*** GIVEN DATA
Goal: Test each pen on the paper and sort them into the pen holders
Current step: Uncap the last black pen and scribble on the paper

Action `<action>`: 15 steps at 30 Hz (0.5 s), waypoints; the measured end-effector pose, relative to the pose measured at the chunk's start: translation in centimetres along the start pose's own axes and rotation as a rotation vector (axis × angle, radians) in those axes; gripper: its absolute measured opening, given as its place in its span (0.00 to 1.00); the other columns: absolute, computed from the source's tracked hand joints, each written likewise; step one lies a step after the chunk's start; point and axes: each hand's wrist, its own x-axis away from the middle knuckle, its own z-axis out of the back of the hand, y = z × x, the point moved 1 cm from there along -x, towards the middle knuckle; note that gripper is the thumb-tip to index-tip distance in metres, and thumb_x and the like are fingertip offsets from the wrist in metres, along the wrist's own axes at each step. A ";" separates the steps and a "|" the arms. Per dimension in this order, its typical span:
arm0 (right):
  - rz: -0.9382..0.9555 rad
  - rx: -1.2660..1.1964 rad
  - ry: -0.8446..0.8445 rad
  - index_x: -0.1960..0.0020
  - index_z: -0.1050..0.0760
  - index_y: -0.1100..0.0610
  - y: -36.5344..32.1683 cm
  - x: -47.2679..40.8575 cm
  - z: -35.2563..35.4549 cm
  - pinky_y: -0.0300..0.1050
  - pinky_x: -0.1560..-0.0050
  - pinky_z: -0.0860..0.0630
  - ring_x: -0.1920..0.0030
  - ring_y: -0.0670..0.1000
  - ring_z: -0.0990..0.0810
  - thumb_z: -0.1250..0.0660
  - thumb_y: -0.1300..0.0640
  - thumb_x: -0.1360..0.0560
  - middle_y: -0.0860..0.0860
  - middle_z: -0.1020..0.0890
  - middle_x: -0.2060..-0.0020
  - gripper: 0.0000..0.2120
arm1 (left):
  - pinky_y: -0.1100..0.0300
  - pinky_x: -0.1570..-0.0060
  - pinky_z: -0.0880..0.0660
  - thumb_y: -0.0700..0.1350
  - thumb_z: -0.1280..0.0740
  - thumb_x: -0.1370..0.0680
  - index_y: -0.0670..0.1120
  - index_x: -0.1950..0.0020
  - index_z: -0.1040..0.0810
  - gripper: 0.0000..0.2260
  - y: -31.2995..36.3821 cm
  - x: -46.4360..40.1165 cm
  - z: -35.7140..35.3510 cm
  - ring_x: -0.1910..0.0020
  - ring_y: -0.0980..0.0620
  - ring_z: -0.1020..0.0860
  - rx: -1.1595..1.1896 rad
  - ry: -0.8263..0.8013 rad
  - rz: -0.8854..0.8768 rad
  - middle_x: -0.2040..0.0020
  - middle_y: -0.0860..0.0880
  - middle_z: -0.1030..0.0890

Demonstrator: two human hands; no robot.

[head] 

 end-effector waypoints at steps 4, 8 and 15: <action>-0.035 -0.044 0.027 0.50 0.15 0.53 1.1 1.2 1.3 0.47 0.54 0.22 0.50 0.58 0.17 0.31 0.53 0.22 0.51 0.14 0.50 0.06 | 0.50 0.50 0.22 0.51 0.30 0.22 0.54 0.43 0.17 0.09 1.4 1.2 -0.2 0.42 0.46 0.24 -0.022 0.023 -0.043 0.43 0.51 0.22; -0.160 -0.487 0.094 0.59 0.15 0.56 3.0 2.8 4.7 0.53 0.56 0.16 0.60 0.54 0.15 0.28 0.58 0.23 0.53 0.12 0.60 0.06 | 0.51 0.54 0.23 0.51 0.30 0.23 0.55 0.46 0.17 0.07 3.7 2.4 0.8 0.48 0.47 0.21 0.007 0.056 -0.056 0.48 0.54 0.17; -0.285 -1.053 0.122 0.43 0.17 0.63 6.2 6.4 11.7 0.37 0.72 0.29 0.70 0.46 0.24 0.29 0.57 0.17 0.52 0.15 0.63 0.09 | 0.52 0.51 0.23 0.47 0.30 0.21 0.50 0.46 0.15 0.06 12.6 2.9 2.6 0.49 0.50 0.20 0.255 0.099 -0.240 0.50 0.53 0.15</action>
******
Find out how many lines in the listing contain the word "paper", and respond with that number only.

2